A spokesman for the American Medical Association, however, said he had "very serious reservations" about the methods used to come to those conclusions.The authors of the analysis, Dr. Neal D. Barnard, Dr. Andrew Nicholson and Jo Lil Howard, are all members of the Physicians Committee for Responsible Medicine, an organization in Washington that promotes vegetarianism. They linked regular consumption of red meat and poultry, in particular, to significant increases in the risks of developing high blood pressure, heart disease, diabetes, gallbladder disease, overweight and resulting osteoarthritis, food poisoning and cancers of the colon, lung, ovary and prostate.

The analysis was published in the current issue of Preventive Medicine, a peer-reviewed journal of the American Health Foundation, a nonprofit organization devoted to research on preventive health measures. The researchers estimated the health costs of the nation's current omnivorous diet at $28.6 billion to $61.4 billion a year.

In an accompanying editorial, Dr. Randall White, a psychiatrist in Atlanta, and Suzanne Havala, a registered dietitian, said "the money we spend to treat these conditions, often called diseases of affluence or overnourishment, could help meet the basic health care needs of those currently uninsured."

In fact, the authors of the journal report concluded, "the combined medical costs attributable to smoking and meat consumption exceed the predicted costs of providing health coverage for all currently uninsured Americans."

The report comes at a time when national nutrition and health experts are urging Americans to reduce their dependence on meat. The Eating Pyramid issued several years ago by the federal Department of Agriculture suggests two to three servings daily of a high-protein food like meat, poultry, fish, beans, eggs and nuts. It defines a serving as only two to three ounces of cooked meat, fish or poultry.
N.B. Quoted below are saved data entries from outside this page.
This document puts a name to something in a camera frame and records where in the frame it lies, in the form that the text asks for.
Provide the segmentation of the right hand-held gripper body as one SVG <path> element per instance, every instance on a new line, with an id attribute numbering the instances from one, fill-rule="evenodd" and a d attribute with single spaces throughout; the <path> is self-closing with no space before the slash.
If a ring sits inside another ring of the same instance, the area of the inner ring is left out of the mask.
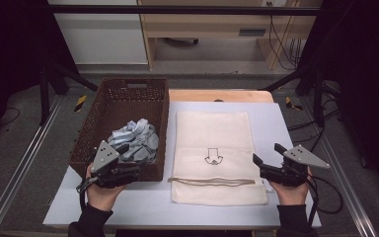
<path id="1" fill-rule="evenodd" d="M 260 170 L 261 178 L 285 187 L 298 187 L 307 181 L 309 166 L 330 168 L 327 162 L 301 145 L 287 149 L 281 156 L 283 162 L 280 167 L 273 167 L 264 163 L 264 169 Z"/>

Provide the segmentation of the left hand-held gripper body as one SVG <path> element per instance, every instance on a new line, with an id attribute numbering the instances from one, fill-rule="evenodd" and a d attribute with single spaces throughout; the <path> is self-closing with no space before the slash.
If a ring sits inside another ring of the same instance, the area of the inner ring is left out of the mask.
<path id="1" fill-rule="evenodd" d="M 138 176 L 125 173 L 125 169 L 131 165 L 119 163 L 120 154 L 104 140 L 100 143 L 91 166 L 91 177 L 101 188 L 112 189 L 136 182 Z"/>

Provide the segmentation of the light blue cloth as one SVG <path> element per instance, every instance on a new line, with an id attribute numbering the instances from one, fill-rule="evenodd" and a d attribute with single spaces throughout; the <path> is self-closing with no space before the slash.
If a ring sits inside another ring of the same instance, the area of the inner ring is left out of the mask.
<path id="1" fill-rule="evenodd" d="M 146 118 L 138 122 L 129 121 L 124 127 L 114 130 L 108 144 L 115 150 L 128 145 L 128 150 L 120 156 L 123 162 L 153 162 L 159 147 L 159 136 L 155 127 Z"/>

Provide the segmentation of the brown woven basket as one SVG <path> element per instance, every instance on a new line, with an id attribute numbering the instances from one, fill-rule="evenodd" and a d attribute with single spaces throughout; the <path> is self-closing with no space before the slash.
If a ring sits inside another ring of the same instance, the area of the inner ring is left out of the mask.
<path id="1" fill-rule="evenodd" d="M 162 181 L 169 105 L 166 79 L 105 78 L 80 130 L 69 161 L 70 167 L 83 177 L 87 158 L 102 140 L 108 140 L 114 130 L 124 127 L 130 120 L 147 119 L 159 136 L 159 147 L 155 160 L 140 172 L 139 181 Z"/>

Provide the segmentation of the person's right hand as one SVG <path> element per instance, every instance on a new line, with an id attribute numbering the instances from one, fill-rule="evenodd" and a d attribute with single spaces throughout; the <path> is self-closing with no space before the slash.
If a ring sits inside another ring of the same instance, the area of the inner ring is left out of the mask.
<path id="1" fill-rule="evenodd" d="M 304 183 L 298 187 L 285 187 L 275 182 L 269 183 L 276 191 L 281 205 L 301 205 L 306 201 L 309 192 L 308 184 Z"/>

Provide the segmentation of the person's left hand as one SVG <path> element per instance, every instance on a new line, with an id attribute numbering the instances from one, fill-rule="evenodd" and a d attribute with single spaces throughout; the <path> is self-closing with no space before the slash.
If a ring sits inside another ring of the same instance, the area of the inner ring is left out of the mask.
<path id="1" fill-rule="evenodd" d="M 125 186 L 105 189 L 93 184 L 86 191 L 88 204 L 101 211 L 111 211 L 118 195 L 124 189 Z"/>

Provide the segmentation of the black metal stand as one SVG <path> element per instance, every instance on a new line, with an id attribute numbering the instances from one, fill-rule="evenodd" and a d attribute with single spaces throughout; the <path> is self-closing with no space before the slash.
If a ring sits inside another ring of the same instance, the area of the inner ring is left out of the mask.
<path id="1" fill-rule="evenodd" d="M 94 92 L 98 90 L 98 86 L 96 84 L 86 80 L 78 73 L 70 71 L 60 64 L 51 64 L 50 66 L 45 66 L 39 74 L 41 105 L 40 125 L 45 124 L 50 115 L 48 86 L 51 86 L 57 95 L 65 95 L 69 91 L 69 87 L 65 82 L 66 78 L 72 79 Z"/>
<path id="2" fill-rule="evenodd" d="M 294 79 L 300 80 L 295 89 L 297 95 L 304 96 L 308 94 L 311 89 L 314 89 L 313 119 L 319 127 L 323 127 L 325 125 L 322 106 L 324 79 L 318 65 L 307 63 L 306 65 L 298 67 L 295 71 L 286 75 L 282 79 L 264 87 L 263 91 L 272 92 Z"/>

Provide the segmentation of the black curtain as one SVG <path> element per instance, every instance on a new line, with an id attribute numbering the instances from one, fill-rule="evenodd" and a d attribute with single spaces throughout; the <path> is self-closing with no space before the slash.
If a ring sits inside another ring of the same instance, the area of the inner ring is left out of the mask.
<path id="1" fill-rule="evenodd" d="M 341 87 L 341 110 L 360 150 L 379 174 L 379 0 L 323 0 L 333 15 L 316 18 L 301 61 L 311 59 L 321 40 L 319 64 L 327 80 Z"/>
<path id="2" fill-rule="evenodd" d="M 76 73 L 78 71 L 61 29 L 53 14 L 37 11 L 35 5 L 47 5 L 48 0 L 11 0 L 25 16 L 29 26 L 39 34 L 48 53 L 57 63 Z M 0 119 L 7 110 L 9 98 L 38 83 L 40 66 L 33 59 L 30 45 L 23 41 L 13 28 L 14 16 L 5 14 L 0 0 Z"/>

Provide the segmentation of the white cabinet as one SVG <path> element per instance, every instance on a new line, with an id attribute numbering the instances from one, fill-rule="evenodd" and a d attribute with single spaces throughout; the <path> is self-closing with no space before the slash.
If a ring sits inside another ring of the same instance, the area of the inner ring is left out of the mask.
<path id="1" fill-rule="evenodd" d="M 138 14 L 55 14 L 76 64 L 146 64 Z"/>

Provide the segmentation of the wooden desk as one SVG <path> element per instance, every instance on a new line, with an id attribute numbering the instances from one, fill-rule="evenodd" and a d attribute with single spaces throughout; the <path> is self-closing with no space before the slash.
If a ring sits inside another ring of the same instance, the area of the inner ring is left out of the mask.
<path id="1" fill-rule="evenodd" d="M 300 8 L 322 6 L 323 0 L 136 0 L 140 6 L 231 6 Z M 142 14 L 140 20 L 146 37 L 149 59 L 155 55 L 154 42 L 161 38 L 251 38 L 258 42 L 268 69 L 288 50 L 289 40 L 306 40 L 313 16 L 237 16 Z"/>

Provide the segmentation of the black horizontal bar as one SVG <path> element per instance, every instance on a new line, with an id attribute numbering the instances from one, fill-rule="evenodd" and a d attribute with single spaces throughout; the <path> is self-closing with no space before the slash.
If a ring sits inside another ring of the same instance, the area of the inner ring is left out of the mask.
<path id="1" fill-rule="evenodd" d="M 68 14 L 185 14 L 318 16 L 320 8 L 219 7 L 219 6 L 131 6 L 131 5 L 48 5 L 52 13 Z"/>

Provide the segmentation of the aluminium floor rail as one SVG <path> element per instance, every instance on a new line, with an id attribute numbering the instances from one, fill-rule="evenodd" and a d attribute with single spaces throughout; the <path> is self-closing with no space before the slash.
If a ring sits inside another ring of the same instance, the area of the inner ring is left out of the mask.
<path id="1" fill-rule="evenodd" d="M 17 194 L 24 178 L 26 177 L 32 163 L 36 159 L 37 153 L 46 138 L 46 135 L 51 128 L 55 117 L 57 116 L 60 105 L 63 102 L 64 97 L 56 95 L 54 101 L 50 107 L 49 115 L 44 120 L 43 124 L 38 127 L 34 138 L 30 142 L 26 152 L 21 158 L 15 172 L 9 180 L 5 190 L 0 197 L 0 224 L 5 217 L 9 207 L 11 206 L 15 195 Z"/>
<path id="2" fill-rule="evenodd" d="M 325 127 L 319 127 L 313 119 L 312 100 L 301 98 L 300 102 L 304 106 L 306 115 L 312 121 L 313 129 L 317 132 L 316 137 L 311 140 L 312 151 L 331 166 L 330 169 L 319 171 L 319 174 L 327 175 L 332 186 L 326 185 L 326 189 L 335 192 L 334 197 L 341 197 L 343 203 L 337 214 L 319 212 L 322 222 L 319 230 L 334 237 L 348 237 L 349 234 L 346 231 L 342 231 L 342 229 L 347 226 L 354 226 L 352 233 L 354 237 L 377 237 L 375 228 L 364 210 L 352 183 L 346 176 L 333 146 L 324 134 Z"/>
Even the meat industry has become more tempered in its dining advice, suggesting that Americans choose lean, well-trimmed meats and four-ounce portions.

Furthermore, the new Dietary Guidelines for Americans, to be issued next month by a committee of the National Academy of Sciences, may for the first time report the health benefits of a vegetarian diet.
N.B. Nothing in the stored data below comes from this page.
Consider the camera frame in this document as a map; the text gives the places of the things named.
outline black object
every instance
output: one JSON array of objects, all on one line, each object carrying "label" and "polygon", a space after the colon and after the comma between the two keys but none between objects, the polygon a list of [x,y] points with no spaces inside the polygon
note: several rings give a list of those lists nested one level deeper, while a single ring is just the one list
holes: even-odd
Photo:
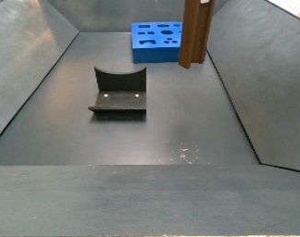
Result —
[{"label": "black object", "polygon": [[95,78],[99,89],[93,112],[146,111],[146,68],[131,73],[110,73],[98,68]]}]

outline blue block
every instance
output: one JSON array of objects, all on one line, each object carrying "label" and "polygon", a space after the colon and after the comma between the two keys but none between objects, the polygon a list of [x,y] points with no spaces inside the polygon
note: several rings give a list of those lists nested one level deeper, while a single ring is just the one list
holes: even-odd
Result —
[{"label": "blue block", "polygon": [[182,21],[131,23],[134,63],[177,62]]}]

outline dark gray floor
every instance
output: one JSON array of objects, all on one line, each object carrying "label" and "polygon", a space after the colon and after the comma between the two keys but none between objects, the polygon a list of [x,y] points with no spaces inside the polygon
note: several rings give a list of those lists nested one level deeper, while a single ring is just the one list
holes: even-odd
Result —
[{"label": "dark gray floor", "polygon": [[[146,120],[98,120],[93,67],[147,67]],[[0,138],[0,165],[256,165],[206,59],[134,65],[129,33],[81,33]]]},{"label": "dark gray floor", "polygon": [[300,235],[300,173],[264,166],[0,167],[0,235]]}]

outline bin floor
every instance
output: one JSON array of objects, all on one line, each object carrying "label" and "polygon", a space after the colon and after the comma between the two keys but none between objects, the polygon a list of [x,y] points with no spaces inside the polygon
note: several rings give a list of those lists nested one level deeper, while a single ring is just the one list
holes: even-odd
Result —
[{"label": "bin floor", "polygon": [[[94,66],[147,67],[145,119],[101,119]],[[79,33],[0,138],[0,165],[257,165],[209,57],[133,64],[130,33]]]}]

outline hole
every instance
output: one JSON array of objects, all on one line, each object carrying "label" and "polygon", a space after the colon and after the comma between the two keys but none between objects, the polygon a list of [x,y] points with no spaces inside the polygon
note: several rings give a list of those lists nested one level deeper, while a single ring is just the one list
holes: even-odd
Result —
[{"label": "hole", "polygon": [[139,28],[150,28],[150,25],[139,25]]},{"label": "hole", "polygon": [[174,32],[173,31],[162,31],[161,33],[162,34],[173,34]]},{"label": "hole", "polygon": [[139,41],[141,44],[146,44],[146,43],[150,43],[150,44],[155,44],[155,40],[147,40],[147,41]]}]
White, who said he had been a vegetarian for 17 years, and Havala, who is a consultant to the Baltimore-based Vegetarian Resource Group, which promotes vegetarianism, maintain that "the cost of the American way of eating has become unsustainable." While the diseases of affluence and overnourishment cited in the journal report occur among vegetarians and nonvegetarians alike, "they occur at lower rates among those who eat fewer animal products," the editorial writers noted.

The researchers did not offer physiological explanations for these findings beyond pointing out that "when meat is included in the diet, plant products are necessarily reduced." They added, "The health effects of an omnivorous diet may result from the presence of meat, the displacement of plant foods, or both."

Diets containing meat are usually higher in fat, particularly artery-damaging saturated fat, and higher in calories. Plant foods are less calorically dense and they are rich sources of vitamins, minerals, fiber and other beneficial substances.

In general in the studies, about half the people were vegetarians, most of whom consumed eggs and dairy products but not red meat, fish and poultry. However, in their smoking, exercise and alcohol consumption habits, all of which can strongly influence health, they were not notably different from the meat eaters studied.

Yet in every study examined, meat eaters had higher rates of costly and sometimes fatal health problems.

Dr. Roy M. Schwarz, group vice president for professional standards of the American Medical Association, said the study did not specify whether factors like age, sex and genetic history of the people covered in the studies had been taken into account.